*GOAL OF THE EXERCISE*
Return the stretch from the line with "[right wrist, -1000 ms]" through the line with "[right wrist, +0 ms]" in the data below, character for character, skipping all pictures.

=== EXTRACTED RECORDS ===

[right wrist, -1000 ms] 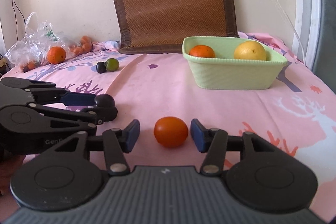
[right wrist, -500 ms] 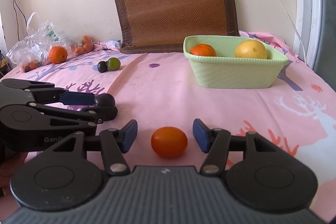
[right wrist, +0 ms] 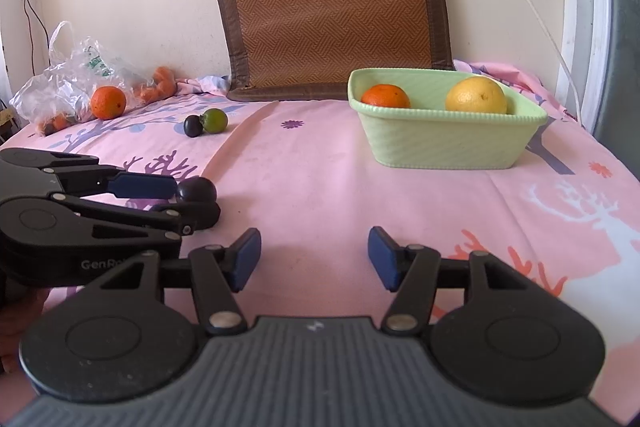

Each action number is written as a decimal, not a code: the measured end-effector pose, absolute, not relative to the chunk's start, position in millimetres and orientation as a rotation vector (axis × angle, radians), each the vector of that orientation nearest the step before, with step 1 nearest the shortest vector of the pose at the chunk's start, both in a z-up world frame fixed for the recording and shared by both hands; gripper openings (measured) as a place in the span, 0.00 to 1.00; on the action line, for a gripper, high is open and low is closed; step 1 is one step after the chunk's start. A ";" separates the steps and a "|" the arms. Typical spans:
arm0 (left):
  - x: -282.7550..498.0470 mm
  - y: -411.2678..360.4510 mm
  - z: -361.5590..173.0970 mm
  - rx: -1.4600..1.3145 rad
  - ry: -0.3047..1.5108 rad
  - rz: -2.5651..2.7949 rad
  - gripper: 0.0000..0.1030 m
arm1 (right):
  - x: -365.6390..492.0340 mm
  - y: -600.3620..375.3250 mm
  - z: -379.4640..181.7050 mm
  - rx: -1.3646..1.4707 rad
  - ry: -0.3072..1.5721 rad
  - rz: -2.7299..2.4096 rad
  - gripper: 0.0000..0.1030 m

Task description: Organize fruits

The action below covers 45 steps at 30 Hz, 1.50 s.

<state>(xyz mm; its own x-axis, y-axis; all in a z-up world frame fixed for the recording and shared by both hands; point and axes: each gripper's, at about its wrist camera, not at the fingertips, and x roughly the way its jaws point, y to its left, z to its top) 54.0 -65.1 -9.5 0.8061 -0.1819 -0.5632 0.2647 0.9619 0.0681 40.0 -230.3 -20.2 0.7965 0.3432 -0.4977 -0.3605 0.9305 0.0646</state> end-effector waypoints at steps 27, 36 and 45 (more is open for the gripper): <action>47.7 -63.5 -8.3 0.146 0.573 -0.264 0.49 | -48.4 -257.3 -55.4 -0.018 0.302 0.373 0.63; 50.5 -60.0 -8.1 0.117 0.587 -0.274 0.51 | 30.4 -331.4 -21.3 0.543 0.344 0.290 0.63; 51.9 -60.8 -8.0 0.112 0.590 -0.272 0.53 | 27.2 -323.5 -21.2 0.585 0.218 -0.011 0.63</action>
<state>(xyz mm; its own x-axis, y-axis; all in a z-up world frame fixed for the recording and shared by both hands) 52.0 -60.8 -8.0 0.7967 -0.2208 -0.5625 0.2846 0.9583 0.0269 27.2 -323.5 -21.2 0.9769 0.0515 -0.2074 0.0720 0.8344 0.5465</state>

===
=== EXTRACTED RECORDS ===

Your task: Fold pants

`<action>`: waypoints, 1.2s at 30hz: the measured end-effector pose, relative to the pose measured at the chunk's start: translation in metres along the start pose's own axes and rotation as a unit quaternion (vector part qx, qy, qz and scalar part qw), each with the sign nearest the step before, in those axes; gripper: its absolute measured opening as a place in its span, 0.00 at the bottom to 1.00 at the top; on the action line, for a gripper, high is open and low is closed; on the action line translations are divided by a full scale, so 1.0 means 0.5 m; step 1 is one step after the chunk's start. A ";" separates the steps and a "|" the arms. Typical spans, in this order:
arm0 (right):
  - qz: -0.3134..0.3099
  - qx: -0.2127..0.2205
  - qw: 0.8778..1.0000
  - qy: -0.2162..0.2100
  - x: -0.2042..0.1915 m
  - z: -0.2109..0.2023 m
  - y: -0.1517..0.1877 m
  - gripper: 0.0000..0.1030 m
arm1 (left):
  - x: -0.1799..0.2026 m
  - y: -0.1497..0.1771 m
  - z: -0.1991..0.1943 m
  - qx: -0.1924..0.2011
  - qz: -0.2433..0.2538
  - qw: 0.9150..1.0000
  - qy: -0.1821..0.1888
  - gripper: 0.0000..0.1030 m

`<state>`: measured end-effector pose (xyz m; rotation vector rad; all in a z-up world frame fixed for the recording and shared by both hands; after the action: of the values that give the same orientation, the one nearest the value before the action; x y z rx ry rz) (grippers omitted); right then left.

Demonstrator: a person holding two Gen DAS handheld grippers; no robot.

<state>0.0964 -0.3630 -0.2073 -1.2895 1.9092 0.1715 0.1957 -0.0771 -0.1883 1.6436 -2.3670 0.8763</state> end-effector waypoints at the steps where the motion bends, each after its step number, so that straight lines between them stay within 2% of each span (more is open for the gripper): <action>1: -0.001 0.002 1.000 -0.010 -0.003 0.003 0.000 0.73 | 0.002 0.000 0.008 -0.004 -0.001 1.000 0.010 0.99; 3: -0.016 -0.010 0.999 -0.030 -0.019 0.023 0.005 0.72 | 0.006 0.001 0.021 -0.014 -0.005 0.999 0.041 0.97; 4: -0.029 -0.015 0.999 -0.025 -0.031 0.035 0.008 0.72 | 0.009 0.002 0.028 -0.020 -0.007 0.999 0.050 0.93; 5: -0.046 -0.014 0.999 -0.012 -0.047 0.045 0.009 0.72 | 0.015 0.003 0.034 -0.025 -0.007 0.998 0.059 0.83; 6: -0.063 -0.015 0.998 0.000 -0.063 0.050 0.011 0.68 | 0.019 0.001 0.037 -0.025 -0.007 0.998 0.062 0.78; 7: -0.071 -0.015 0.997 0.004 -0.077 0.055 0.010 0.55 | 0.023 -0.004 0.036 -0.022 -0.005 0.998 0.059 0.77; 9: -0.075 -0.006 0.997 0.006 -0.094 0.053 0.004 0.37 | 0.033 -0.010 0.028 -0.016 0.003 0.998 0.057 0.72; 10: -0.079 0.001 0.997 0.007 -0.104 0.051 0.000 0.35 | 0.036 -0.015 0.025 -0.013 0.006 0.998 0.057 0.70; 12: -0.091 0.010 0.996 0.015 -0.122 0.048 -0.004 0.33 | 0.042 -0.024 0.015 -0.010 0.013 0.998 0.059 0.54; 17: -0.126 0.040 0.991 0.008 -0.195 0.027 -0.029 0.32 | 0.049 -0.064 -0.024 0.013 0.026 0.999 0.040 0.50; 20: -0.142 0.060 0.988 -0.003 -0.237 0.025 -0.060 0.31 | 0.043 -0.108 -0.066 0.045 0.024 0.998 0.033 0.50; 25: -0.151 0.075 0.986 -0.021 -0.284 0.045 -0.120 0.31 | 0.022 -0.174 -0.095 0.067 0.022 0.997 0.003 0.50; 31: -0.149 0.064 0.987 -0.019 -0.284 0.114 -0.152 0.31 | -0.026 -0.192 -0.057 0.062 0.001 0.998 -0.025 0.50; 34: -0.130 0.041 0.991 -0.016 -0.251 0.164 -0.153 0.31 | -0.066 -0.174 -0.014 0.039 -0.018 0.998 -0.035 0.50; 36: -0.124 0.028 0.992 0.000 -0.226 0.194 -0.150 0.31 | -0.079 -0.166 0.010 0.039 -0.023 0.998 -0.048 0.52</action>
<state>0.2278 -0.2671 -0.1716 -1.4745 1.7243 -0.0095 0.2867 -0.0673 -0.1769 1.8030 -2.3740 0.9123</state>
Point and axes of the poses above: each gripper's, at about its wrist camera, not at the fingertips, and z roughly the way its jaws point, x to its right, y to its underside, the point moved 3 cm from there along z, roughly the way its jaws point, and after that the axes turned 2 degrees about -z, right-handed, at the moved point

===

*RESPONSE AREA*
[right wrist, -1000 ms] 
[right wrist, -500 ms] 
[right wrist, +0 ms] 

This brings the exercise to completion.